According to the plea, Cohen later discussed travelling to Moscow to jump-start the deal. In May 2016, a month after Trump had emerged the winner of the GOP primaries, Sater — identified as “Individual 2” — told Cohen that Peskov wanted to meet him in mid-June at an international business forum in St. Petersburg and “possibly introduce you” to Putin or Russian Prime Minister Dmitry Medvedev.

BuzzFeed News reported Thursday that Trump’s company considered giving the Moscow tower’s penthouse apartment to Putin. Sater told BuzzFeed: “My idea was to give a $50 million penthouse to Putin and charge $250 million more for the rest of the units. All the oligarchs would line up to live in the same building as Putin.”
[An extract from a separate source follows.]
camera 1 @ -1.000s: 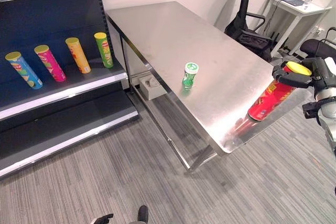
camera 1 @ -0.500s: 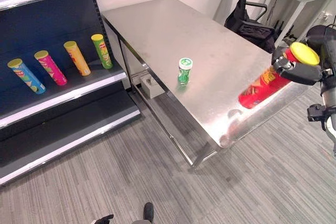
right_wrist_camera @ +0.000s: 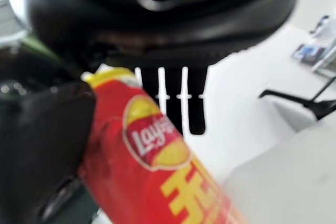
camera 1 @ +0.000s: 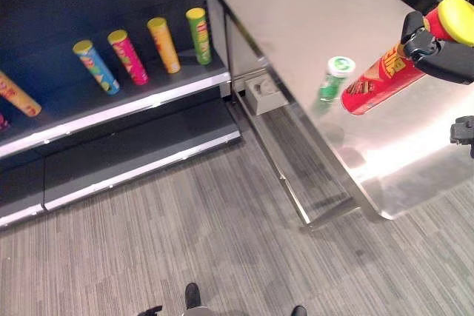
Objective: Put the goods on the table back onto the shelves and tidy them up.
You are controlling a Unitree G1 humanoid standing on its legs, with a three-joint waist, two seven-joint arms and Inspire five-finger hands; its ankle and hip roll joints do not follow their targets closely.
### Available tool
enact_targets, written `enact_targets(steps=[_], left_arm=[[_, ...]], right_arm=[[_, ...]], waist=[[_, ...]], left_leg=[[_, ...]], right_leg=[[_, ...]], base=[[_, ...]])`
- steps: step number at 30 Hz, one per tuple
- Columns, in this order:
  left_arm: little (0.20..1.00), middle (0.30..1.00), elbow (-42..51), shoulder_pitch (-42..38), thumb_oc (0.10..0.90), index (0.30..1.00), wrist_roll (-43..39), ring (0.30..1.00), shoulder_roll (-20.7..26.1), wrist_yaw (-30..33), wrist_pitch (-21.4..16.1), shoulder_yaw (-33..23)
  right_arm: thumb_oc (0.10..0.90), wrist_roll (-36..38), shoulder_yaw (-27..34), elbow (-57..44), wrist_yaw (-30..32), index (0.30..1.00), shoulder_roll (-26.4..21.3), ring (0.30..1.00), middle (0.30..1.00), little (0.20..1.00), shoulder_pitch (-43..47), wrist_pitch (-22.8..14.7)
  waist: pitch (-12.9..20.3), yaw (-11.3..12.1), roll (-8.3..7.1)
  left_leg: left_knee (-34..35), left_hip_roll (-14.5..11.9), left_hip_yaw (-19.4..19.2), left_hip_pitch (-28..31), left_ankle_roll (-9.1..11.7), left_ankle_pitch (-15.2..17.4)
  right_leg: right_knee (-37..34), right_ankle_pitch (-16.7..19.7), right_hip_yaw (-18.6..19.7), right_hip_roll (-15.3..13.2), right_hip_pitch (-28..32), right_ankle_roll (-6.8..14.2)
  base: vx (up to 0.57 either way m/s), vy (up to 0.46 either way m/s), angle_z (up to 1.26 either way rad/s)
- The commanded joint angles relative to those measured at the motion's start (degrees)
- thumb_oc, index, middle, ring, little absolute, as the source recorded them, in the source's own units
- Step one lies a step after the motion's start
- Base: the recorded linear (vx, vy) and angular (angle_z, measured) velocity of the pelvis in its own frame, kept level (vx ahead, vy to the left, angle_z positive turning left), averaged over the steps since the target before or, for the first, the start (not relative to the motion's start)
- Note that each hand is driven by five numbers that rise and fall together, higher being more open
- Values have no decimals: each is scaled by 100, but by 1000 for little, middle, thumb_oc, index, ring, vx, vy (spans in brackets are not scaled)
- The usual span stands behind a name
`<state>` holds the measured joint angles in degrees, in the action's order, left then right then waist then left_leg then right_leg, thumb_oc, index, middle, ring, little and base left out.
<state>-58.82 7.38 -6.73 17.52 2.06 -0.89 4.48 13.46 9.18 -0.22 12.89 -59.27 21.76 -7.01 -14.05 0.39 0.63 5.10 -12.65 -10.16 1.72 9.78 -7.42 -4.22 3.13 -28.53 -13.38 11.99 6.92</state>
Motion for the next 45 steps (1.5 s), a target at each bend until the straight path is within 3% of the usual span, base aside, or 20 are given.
enact_targets(steps=[1, 3, 4, 7, 9, 12, 15, 17, 20, 24, 26, 28, 30, 33, 36, 39, 41, 42, 43, 45], left_arm=[[900, 900, 22, -245, 800, 900, 185, 900, 149, 41, -158, 423], [900, 900, 34, -257, 800, 900, 212, 900, 213, 50, -168, 390], [900, 900, 31, -239, 800, 900, 163, 900, 340, 84, -166, 276], [900, 900, -16, -233, 800, 900, 198, 900, 444, 138, -126, 162], [900, 900, 83, -264, 800, 900, 183, 900, 517, 122, -125, 149], [900, 900, 81, -261, 800, 900, 131, 900, 566, 81, -119, 122], [900, 900, 61, -330, 800, 900, 56, 900, 535, 72, -90, 64], [900, 900, 108, -375, 800, 900, 23, 900, 479, 54, -110, 79], [900, 900, 297, -311, 800, 900, 9, 900, 331, 66, -146, 104], [900, 900, 582, -205, 800, 900, -181, 900, 137, 20, -118, 123], [900, 900, 719, -175, 800, 900, -318, 900, -1, 26, -91, 105], [900, 900, 704, -140, 800, 900, -253, 900, 21, 59, -73, 91], [900, 900, 516, -250, 800, 900, -249, 900, 48, 206, -63, 38], [900, 900, 497, -278, 800, 900, -212, 900, 95, 273, -80, 47], [900, 900, 504, -259, 800, 900, -98, 900, 127, 294, -65, 100], [900, 900, 460, -246, 800, 900, 81, 900, 97, 223, -56, 243], [900, 900, 426, -318, 800, 900, 256, 900, 175, 175, -23, 335], [900, 900, 455, -340, 800, 900, 369, 900, 253, 196, -24, 387], [900, 900, 555, -339, 800, 900, 390, 900, 384, 182, -14, 385], [900, 900, 565, -404, 800, 900, 285, 900, 505, 221, 2, 297]], right_arm=[[400, -314, 512, -694, 205, 300, -208, 300, 300, 300, 519, -420], [400, -410, 467, -756, 219, 300, -148, 300, 300, 300, 526, -397], [400, -432, 350, -829, 236, 300, -82, 300, 300, 300, 647, -386], [400, -416, 289, -889, 247, 300, 2, 300, 300, 300, 710, -378], [400, -389, 356, -982, 196, 300, -48, 300, 300, 300, 638, -403], [400, -291, 353, -990, 171, 300, -136, 300, 300, 300, 676, -459], [400, -247, 156, -992, 107, 300, -161, 300, 300, 300, 735, -515], [400, -278, -22, -966, 49, 300, -197, 300, 300, 300, 800, -476], [400, -119, -307, -998, -119, 300, -43, 300, 300, 300, 914, -500], [400, -286, -622, -1242, -359, 300, 144, 300, 300, 300, 859, -411], [400, -556, -991, -1327, -617, 300, 294, 300, 300, 300, 738, -274], [400, -579, -1291, -1310, -768, 300, 569, 300, 300, 300, 722, -237], [400, -617, -1425, -1188, -778, 300, 719, 300, 300, 300, 631, -212], [400, -660, -1415, -1134, -754, 300, 763, 300, 300, 300, 401, -196], [400, -740, -1295, -1152, -767, 300, 786, 300, 300, 300, 105, -134], [400, -856, -1290, -1189, -828, 300, 862, 300, 300, 300, 30, -56], [400, -1000, -1264, -1154, -837, 300, 986, 300, 300, 300, -9, 22], [400, -1036, -1326, -1129, -854, 300, 1118, 300, 300, 300, 38, 48], [400, -1108, -1484, -1127, -849, 300, 1207, 300, 300, 300, 237, 67], [400, -1120, -1580, -1100, -774, 300, 1306, 300, 300, 300, 353, 54]], waist=[[753, 300, -159], [751, 335, -251], [719, 406, -258], [647, 387, -271], [536, 259, -271], [491, 161, -254], [391, 82, -330], [329, 41, -392], [422, 84, -468], [318, 159, -472], [222, 189, -457], [266, 243, -405], [273, 236, -359], [292, 219, -281], [429, 225, -109], [616, 251, 40], [662, 265, -31], [660, 284, -78], [592, 302, -116], [551, 316, -90]], left_leg=[[-467, -389, -148, -262, 123, 435], [-477, -120, -167, -297, -34, 577], [-306, 141, -203, -157, -173, 768], [-68, 370, -274, -48, -322, 734], [-26, 541, -221, -52, -456, 651], [-10, 704, -87, 37, -543, 648], [-31, 932, 132, 89, -609, 669], [-65, 1089, 277, 139, -648, 748], [-340, 1251, 452, 70, -678, 935], [-1533, 1238, 437, -349, -513, 1311], [-2191, 973, 255, -815, -338, 1285], [-1704, 684, 353, -805, -375, 1044], [-802, -21, 508, -804, -244, 253], [-59, -672, 348, -963, -56, -222], [-10, -982, 243, -1133, 201, -489], [-81, -766, 200, -1049, 280, -437], [-348, -507, 104, -1040, 192, -227], [-532, -315, 29, -1036, 30, -36], [-607, -1, -112, -910, -240, 187], [-537, 231, -261, -841, -432, 280]], right_leg=[[276, 250, -139, -898, -508, 666], [496, 443, -156, -1226, -622, 729], [889, 769, -193, -1537, -788, 778], [1388, 683, 36, -1555, -1047, 725], [1565, 378, 576, -1044, -1377, 481], [1374, -239, 934, -150, -1515, 226], [1147, -380, 1431, 684, -1776, 80], [980, -368, 1821, 975, -1836, -10], [462, -166, 1943, 1010, -1490, -31], [244, -172, 1669, 906, -1174, -75], [103, -290, 1417, 802, -918, -135], [72, -330, 1410, 763, -858, -98], [149, -496, 1369, 626, -908, -20], [225, -770, 1323, 454, -824, 108], [264, -884, 1243, 249, -560, 266], [339, -816, 1238, -125, -297, 448], [596, -640, 1283, -513, -306, 552], [848, -441, 1323, -738, -410, 571], [1420, 105, 1430, -1085, -726, 480], [1775, 428, 1299, -1244, -1031, 386]], base=[[93, 739, 94], [88, 505, 89], [85, 272, 54], [27, 327, -2], [5, 275, 6], [101, 142, 39], [78, 57, 39], [105, 13, 49], [150, -84, 10], [83, -85, 45], [72, 30, 73], [169, 176, 63], [187, 289, 19], [196, 297, 13], [309, 390, -10], [356, 471, -4], [258, 418, -3], [246, 535, -13], [160, 410, -18], [112, 391, 0]])
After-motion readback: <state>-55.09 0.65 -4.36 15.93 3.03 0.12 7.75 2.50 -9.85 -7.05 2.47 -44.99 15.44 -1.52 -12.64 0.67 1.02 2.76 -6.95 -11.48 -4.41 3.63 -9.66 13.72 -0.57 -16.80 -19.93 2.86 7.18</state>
Sater and Cohen continued to email about the foundering project well into June 2016, soon after a much-scrutinized meeting at Trump Tower in New York between Trump’s son Don Jr., son-in-law Jared Kushner, campaign chairman Paul Manafort and several Russian attendees, purportedly to discuss the possibility of “dirt” on Hillary Clinton.

On June 14, Cohen met Sater in the tower lobby and told him his potential trip to St. Petersburg was off.

Thursday, Trump suggested his consideration of a Moscow tower was all part of being a businessman who was also running for president.

“I decided ultimately not to do it,” he said. “There would be nothing wrong if I did do it.”

“There was a good chance that I wouldn’t have won, in which case I would have gone back into the business, and why should I lose lots of opportunities?”